Ranti tau betul... kalau Reon sedang ingin mendapatkan dirinya dan pria itu akan melancarkan rencana membawa Ranti ke atas ranjang. Cih! Sampai mati dia tidak mau.
"Kenapa kau tidak sadar diri Tuan? Ini adalah apartemenku, seharusnya kau sadar kalau kau sudah diusir." Ranti menatap sinis pada Reon.
Tidak perlu sopan santun. Dirinya hanya akan sopan pada Reon saat bekerja, selain dari jam kerja jangan harap.
Reon menatap datar pada Ranti. "Aku tidak akan pernah sadar, kalau aku suka padamu," Reon menanggapi ucapan dari Ranti dengan yang lain.
Reon semakin suka melihat wajah marah, kesal, dari wajah Ranti.
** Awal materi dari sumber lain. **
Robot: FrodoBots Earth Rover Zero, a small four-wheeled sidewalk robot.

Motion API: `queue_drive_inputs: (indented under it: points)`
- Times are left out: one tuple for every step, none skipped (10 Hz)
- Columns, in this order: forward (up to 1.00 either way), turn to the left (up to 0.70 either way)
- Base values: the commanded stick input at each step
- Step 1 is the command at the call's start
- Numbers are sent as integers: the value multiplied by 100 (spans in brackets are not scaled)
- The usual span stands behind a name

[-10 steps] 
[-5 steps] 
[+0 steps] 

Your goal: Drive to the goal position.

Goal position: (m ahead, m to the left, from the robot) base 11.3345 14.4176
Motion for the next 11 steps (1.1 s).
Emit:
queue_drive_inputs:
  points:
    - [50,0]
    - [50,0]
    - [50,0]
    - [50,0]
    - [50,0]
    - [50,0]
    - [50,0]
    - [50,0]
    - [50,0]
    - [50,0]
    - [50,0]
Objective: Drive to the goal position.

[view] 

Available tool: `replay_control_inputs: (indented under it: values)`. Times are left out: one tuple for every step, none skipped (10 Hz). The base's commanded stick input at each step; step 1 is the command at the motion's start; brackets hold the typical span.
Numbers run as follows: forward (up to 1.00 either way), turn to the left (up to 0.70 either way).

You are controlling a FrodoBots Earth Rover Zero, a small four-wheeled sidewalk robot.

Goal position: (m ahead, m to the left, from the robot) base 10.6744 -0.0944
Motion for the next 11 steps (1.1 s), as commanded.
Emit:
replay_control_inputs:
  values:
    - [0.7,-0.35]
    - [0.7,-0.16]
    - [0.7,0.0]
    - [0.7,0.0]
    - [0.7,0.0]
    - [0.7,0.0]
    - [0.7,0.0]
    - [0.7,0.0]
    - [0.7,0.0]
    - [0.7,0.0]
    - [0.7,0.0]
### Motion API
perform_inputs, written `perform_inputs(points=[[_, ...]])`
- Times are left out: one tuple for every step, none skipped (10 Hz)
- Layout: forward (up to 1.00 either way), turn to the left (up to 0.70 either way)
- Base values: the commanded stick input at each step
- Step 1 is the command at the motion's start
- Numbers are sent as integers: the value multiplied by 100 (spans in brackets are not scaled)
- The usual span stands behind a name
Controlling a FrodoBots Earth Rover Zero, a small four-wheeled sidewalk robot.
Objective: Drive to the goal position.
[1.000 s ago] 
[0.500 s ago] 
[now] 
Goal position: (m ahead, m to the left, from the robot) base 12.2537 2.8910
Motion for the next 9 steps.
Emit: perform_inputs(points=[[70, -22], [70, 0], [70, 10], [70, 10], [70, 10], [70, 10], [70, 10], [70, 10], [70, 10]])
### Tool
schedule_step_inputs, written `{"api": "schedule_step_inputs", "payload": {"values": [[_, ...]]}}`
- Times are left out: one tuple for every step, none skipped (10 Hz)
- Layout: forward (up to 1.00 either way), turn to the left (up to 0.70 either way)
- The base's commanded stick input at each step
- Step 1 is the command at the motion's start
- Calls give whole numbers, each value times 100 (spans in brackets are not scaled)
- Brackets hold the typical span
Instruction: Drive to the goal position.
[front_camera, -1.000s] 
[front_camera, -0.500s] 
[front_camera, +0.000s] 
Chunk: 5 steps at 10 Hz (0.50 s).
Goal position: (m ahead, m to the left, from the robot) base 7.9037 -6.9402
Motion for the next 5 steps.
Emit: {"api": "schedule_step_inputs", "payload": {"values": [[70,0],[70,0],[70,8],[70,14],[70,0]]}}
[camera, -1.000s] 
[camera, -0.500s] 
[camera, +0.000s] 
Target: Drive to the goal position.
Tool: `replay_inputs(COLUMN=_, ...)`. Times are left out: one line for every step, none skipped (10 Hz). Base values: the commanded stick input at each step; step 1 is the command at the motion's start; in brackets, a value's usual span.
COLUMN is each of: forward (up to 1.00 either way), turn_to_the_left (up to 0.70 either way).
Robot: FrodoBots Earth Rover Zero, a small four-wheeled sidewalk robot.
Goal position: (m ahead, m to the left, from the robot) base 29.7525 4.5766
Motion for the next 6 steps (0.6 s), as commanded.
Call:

Sebuah hiburan baginya, Reon tidak pernah seperti ini sebelumnya menginginkan seorang perempuan. Biasanya perempuan-lah yang sering menginginkan dirinya bukan dia.
"Apa kau bicarakan?! Cepat keluar!!" Ranti menunjuk pintu keluar dan berdiri dari posisi duduknya.
"Aku menyesal membuka pintu tadi," Ranti menyesal dengan bodohnya ia membuka pintu apartemennya tanpa melihat siapa yang datang lebih dahulu.
"Aku malah beruntung sayang," Reon menyeringai. Reon ikut berdiri dari tempat duduknya. Ranti yang melihat mulai tersenyum dan berharap Reon pergi. Namun senyumannya harus hilang saat Reon menuju dapurnya dan mengambil minuman perasa dan kembali duduk.
Kurang ajar!!
Kenapa pria ini tidak pergi? Dasar pria tidak tau diri! Ranti merutuki Reon dalam pikirannya.
Reon dengan santainya melihat ke arah Ranti sembari meneguk minuman perasa yang ia ambil dari kulkas Ranti.
"Hem... rasanya sangat enak, apakah kau juga akan sangat seenak ini?" Reon tersenyum m***m.
Ranti mendengus kesal. "Kau jangan berpikir macam-macam Tuan. Aku tidak tertarik dengan rayuanmu, aku adalah gadis yang tau tata krama dari negara asalku." Ranti melemparkan senyuman mengejeknya. Ia tidak akan mau dengan Reon yang hanya mengharapkan tubuh bukan cinta sejati.
"Oh ya? Kita lihat saja nanti," Reon berucap santai dan membuka sepatu beserta kaus kakinya.
Dia berencana akan menginap ditempat Ranti malam ini. Hitung-hitung belajar untuk tinggal bersama sampai ia bosan.
"Ngapain kamu?!" Ranti terkejut melihat Reon berjalan menuju kamarnya.
Apa yang dilakukan oleh pria itu? Tidak mungkin Reon ingin menginap di sini. Tidak bisa dibiarkan.
Ranti mengejar Reon, mencegah Reon memasuki kamarnya. Reon membalikkan badannya dan menatap Ranti datar.
"Apa yang kau lakukan?" Ranti bertanya menatap Reon tajam.
Reon menyeringai, "Of course, sleep in your room." jawab Reon santai dan melangkah memasuki kamar Ranti kembali.
Ranti menatap tidak percaya. Reon dengan santainya menjawab dan berjalan kembali, lelaki itu tidak punya otak atau apa? Jelas-jelas Ranti sudah mengusir pria itu tadi. Dan malah dengan tidak tau malunya pri itu minta tidur di apartemennya lebih tepatnya dalam kamarnya.
Ranti mengepalkan tangannya. Tidak mungkin Reon bisa diusir dari dalam kamar, lebih dirinya tidur di sofa malan ini daripada tidur bersama pria laknat itu!
Ranti membalikkan tubuhnya dan berjalan kembali menuju sofa panjang yang muat untuk tiga orang dewasa duduki.
Seharusnya ia mengusir Reon. Tapi bagaimana caranya? Diusir dari rumahnya saja tadi tidak bisa, apalagi dari kamarnya.
Ranti menghela napasnya secara kasar, tak apa malam ini ia tidur di sofa. Besok malam jangan harap Reon bisa masuk ke dalam rumahnya. Cukup sekali Ranti merasa bodoh.
Ranti mencoba memejamkan matanya, walau badannya yang tinggi tidak muat di sofa yang panjangnya tidak seberapa ini. Demi keselamatan kesuciannya, Ranti harus tidur di sini.